Aim of the exercise: Within this material, find every line where the string "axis" appears, and copy it out.
####
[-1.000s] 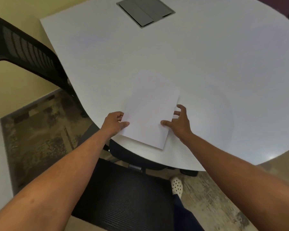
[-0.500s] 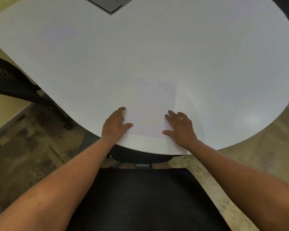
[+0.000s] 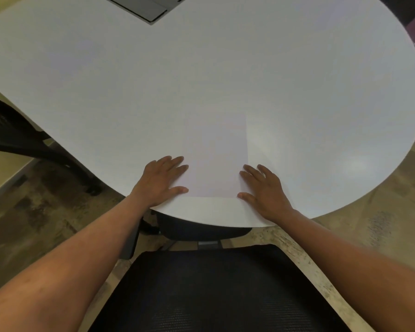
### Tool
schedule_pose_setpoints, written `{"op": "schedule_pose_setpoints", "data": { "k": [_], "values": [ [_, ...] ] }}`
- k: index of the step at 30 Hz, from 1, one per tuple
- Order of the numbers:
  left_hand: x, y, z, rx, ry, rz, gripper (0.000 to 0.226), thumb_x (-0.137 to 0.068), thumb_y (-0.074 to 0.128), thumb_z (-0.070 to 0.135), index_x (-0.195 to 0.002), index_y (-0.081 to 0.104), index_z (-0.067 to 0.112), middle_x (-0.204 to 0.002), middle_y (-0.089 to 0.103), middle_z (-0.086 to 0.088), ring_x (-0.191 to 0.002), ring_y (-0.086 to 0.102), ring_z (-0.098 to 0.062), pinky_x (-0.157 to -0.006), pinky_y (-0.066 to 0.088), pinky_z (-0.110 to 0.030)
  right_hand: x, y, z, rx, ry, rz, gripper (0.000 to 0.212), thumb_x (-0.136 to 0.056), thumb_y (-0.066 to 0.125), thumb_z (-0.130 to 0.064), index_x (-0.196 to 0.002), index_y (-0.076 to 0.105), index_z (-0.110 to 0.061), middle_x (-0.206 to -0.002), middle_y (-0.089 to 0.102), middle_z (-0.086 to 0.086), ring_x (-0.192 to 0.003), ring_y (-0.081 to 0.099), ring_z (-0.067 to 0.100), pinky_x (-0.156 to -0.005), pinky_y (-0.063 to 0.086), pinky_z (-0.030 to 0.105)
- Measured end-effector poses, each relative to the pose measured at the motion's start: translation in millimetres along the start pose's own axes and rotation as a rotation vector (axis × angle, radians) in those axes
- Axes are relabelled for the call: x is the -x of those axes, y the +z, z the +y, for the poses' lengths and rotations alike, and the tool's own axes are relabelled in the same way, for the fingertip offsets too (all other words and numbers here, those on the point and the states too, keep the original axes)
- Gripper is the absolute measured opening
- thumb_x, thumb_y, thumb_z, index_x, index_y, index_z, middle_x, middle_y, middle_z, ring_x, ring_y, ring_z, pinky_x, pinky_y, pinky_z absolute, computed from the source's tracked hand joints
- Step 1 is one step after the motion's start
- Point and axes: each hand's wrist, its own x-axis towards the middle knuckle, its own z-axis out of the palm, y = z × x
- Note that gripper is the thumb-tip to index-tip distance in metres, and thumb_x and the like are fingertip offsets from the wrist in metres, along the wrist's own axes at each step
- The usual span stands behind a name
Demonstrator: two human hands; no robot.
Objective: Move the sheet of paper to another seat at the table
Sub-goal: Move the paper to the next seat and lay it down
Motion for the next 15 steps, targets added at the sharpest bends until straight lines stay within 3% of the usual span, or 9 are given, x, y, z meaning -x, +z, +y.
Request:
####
Solved exercise:
- Measured end-effector poses, each relative to the pose measured at the motion's start: translation in millimetres along the start pose's own axes and rotation as a rotation vector (axis × angle, radians) in those axes
- Point and axes: each hand's wrist, its own x-axis towards the middle knuckle, its own z-axis out of the palm, y = z × x

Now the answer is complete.